Anyone that goes to Italy, or goes anywhere for that matter comes home with a collection of impressions on the land, the people, and for me in particular, the food. My wonderful birthday adventure left me with a sea of mental images that I can draw upon whenever I need to warm my spirit and amuse my thoughts. Though not my first trip there, nor most certainly my last, the mental notes I collected this time around were unique and special, and somehow curiously related to guys. Ok, perhaps they could apply to Italian gals too, but since my traveling companions and I were more interested in ragazzi; you will forgive me a certain slant. So here are impressioni di Italia, cooking in my heels style (with a little help from my pals): 

  • Italian men’s bodies seem to be modeled on Michelangelo’s David. Seriously, my friend said it best – “they throw out the ugly ones”. The clothing manufacturers in Italy are quite aware of this too because from what I could see, regardless of the attire, Michelangelo’s handiwork was illustrated quite nicely…

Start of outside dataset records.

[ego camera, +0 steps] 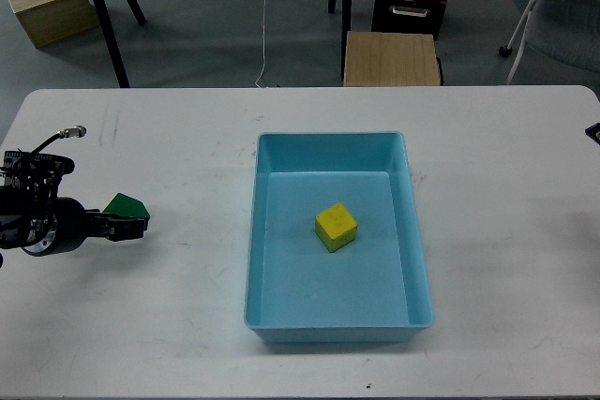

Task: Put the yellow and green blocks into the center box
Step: 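Close the left gripper on the green cube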

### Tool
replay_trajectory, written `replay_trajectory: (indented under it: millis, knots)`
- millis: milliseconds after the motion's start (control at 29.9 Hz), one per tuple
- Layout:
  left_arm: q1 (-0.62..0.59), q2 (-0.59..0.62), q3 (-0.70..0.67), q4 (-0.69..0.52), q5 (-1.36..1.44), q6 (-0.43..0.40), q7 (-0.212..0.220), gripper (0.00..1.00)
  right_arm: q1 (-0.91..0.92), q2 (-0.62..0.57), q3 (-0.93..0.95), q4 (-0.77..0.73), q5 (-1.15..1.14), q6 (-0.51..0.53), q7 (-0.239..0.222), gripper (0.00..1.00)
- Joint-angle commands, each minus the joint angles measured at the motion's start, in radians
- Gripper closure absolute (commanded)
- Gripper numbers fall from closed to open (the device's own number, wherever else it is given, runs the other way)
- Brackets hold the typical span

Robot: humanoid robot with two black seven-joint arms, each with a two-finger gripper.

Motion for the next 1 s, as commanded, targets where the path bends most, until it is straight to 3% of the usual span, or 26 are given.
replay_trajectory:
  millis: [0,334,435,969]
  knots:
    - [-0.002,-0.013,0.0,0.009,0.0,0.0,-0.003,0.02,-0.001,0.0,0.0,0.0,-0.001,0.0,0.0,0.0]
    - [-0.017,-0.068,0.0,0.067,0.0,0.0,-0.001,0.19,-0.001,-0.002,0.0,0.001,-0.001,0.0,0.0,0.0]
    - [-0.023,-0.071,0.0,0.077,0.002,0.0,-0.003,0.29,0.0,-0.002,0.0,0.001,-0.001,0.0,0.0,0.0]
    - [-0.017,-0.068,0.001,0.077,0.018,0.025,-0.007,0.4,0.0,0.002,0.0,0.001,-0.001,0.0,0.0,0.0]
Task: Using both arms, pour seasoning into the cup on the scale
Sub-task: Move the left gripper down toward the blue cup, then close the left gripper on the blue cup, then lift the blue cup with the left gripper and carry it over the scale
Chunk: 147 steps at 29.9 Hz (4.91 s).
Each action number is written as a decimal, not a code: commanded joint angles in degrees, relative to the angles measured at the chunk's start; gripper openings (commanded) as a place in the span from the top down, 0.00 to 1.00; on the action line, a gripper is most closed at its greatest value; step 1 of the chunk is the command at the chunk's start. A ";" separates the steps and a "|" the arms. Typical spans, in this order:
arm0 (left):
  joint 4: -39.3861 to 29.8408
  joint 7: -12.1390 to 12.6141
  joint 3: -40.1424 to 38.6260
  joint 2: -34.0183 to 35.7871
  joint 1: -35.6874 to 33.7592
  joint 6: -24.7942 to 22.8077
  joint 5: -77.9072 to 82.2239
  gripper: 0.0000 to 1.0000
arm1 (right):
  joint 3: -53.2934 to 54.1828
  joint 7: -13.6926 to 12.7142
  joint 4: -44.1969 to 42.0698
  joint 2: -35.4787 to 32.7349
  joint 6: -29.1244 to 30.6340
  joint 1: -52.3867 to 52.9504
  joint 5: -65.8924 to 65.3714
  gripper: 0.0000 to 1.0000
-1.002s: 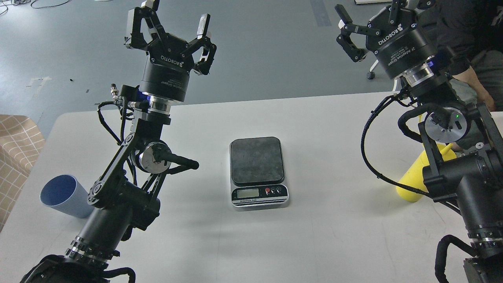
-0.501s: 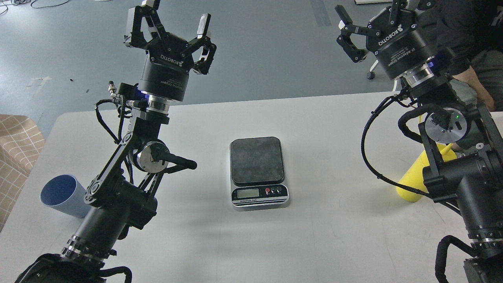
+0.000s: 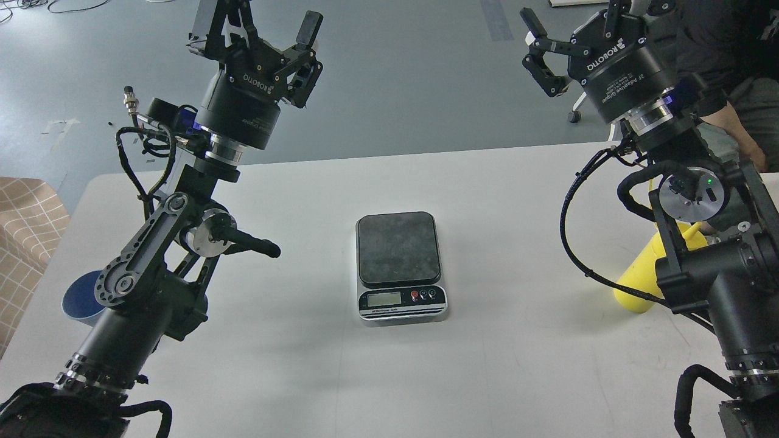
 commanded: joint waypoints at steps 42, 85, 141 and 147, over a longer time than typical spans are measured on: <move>-11.65 -0.37 15.16 62.84 9.73 2.72 19.01 0.01 | 0.31 0.26 -0.97 -0.42 0.00 -0.79 0.10 0.00; 11.10 -0.37 55.08 57.14 11.14 38.68 26.41 0.01 | 0.31 0.26 -0.44 -1.22 0.00 -1.32 0.01 0.00; 10.33 -0.37 55.17 53.97 13.60 38.33 26.76 1.00 | -0.22 0.35 -0.79 -1.83 0.09 -1.76 -0.43 0.00; 6.21 -0.37 55.52 56.24 11.67 37.81 28.51 1.00 | -0.22 0.35 -0.71 -1.83 0.09 -2.02 -0.34 0.00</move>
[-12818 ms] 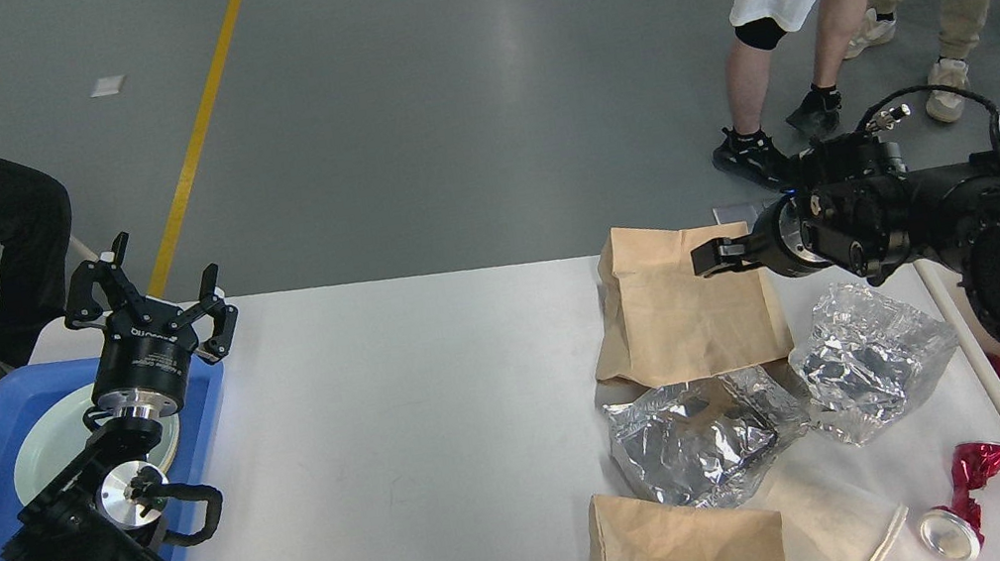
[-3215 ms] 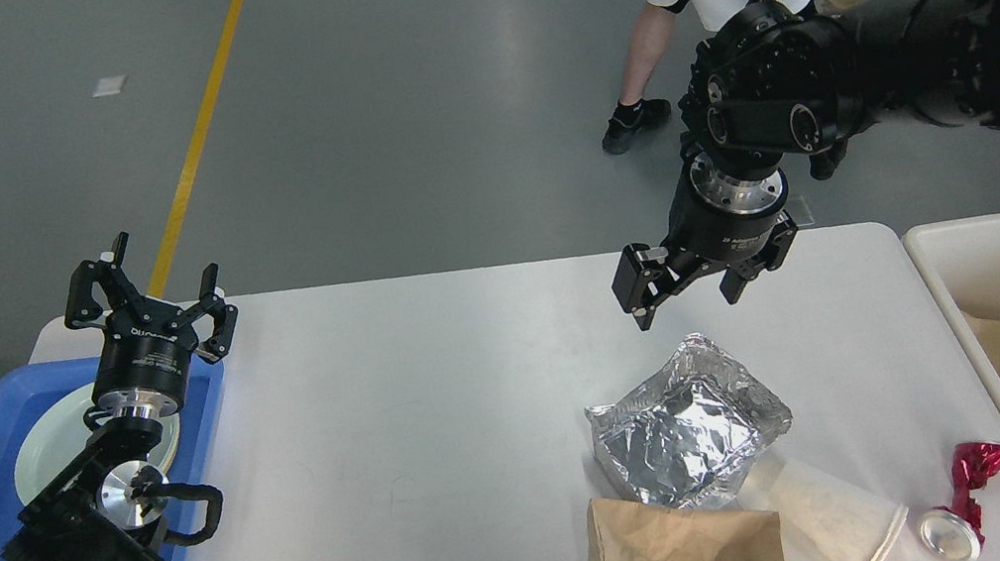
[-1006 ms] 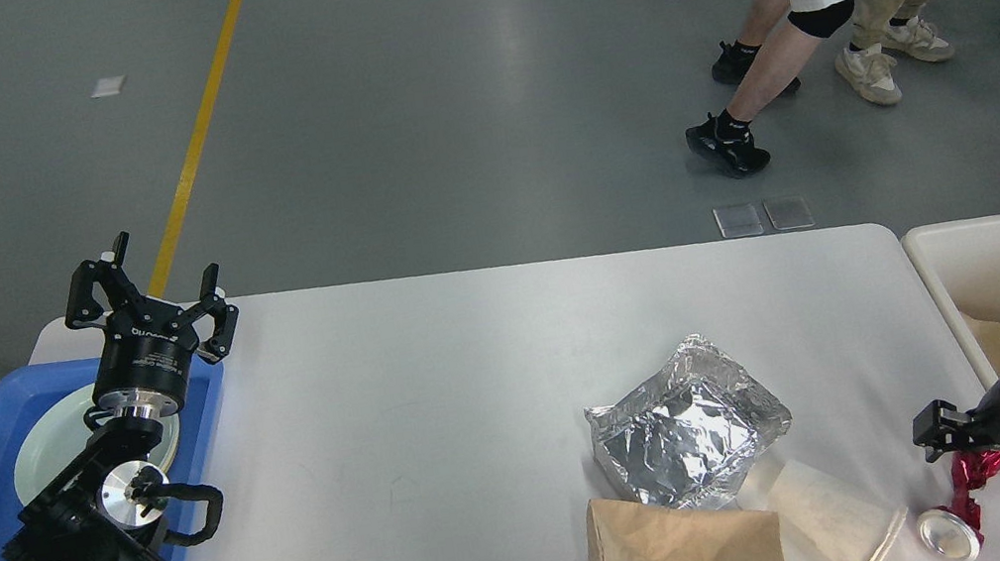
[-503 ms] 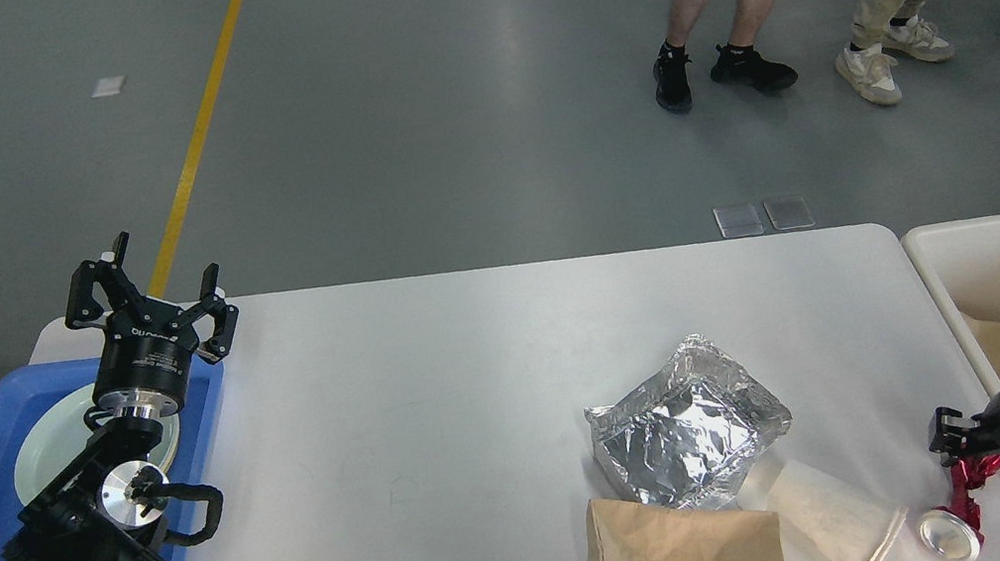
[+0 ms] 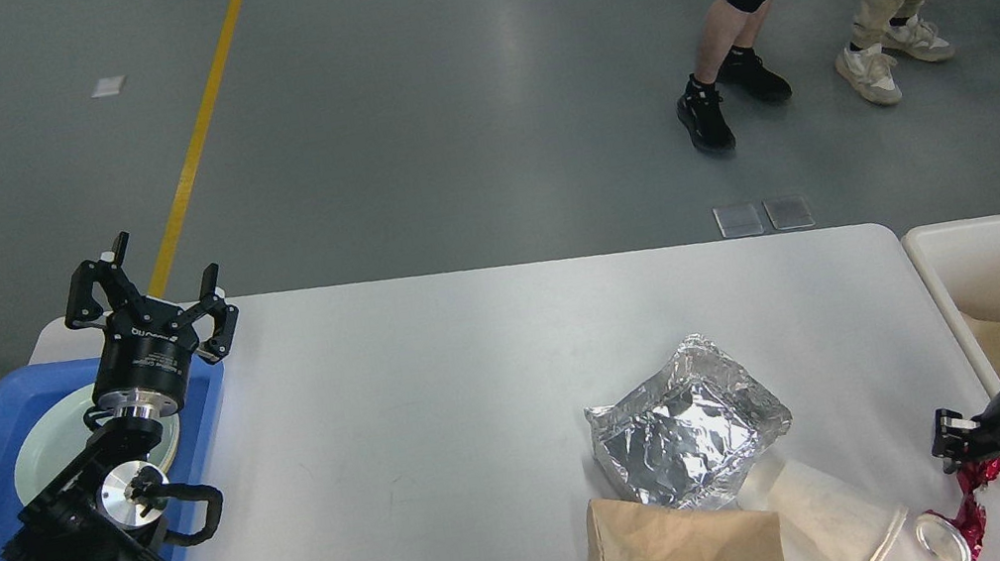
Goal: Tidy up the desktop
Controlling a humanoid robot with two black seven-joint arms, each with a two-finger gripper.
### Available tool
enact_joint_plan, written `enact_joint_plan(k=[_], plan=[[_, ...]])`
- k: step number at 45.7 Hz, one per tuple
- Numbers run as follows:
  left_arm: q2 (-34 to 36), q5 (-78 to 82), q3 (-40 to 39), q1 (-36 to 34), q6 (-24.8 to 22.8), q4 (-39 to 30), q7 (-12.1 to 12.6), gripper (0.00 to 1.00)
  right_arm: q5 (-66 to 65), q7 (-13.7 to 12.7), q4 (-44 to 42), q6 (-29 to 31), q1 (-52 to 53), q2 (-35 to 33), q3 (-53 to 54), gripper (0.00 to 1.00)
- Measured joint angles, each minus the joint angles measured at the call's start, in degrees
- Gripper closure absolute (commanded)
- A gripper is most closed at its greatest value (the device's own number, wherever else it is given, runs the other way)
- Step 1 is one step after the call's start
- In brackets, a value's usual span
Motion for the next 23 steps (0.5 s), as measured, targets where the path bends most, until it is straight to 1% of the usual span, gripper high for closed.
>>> enact_joint_plan(k=[1,7,14,19,23], plan=[[0.0,0.0,0.0,0.0,0.0,0.0,0.0,0.04,0.0,0.0,0.1,1.7,0.6,-0.4,0.0,0.85],[0.0,0.0,0.0,0.0,0.0,0.0,0.0,0.04,-0.1,0.0,0.2,10.9,4.7,-1.8,0.0,0.85],[0.0,0.0,0.0,0.0,0.0,0.0,0.0,0.04,-0.1,0.0,1.0,21.3,12.3,-2.4,-0.3,0.87],[0.0,0.0,0.0,0.0,0.0,0.0,0.0,0.04,-0.2,0.0,1.3,26.7,18.6,-3.5,-0.7,0.87],[0.0,0.0,0.0,0.0,0.0,0.0,0.0,0.04,-0.5,-0.1,1.4,28.4,23.7,-3.9,-1.1,0.87]])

  • In Venice, shirts are illegal on men if you are in the working class or on a boat. Granted, I happened to be there in late August during a heat wave, but I feel quite certain this is a year-round law.
  • All Venetian water taxi drivers must be gorgeous, steering with one hand, and on a cell phone with the other. In fact, a cell phone up to one ear is mandatory in Venice and Rome. I’m guessing it’s a city ordinance.
  • Gondoliers have special dispensation from the laws of physics and spatial geometry. Or gondolas are able to shrink and narrow when going around a corner on a dark narrow canal.
  • An observation on Italian women in heels on cobblestones (oh look, something not related to men…): Speed seems to be the key here. Somehow if you walk fast enough and with determined purpose, gravity, crevices and uneven streets have no effect. Neither does the mandatory cell phone attached to ear.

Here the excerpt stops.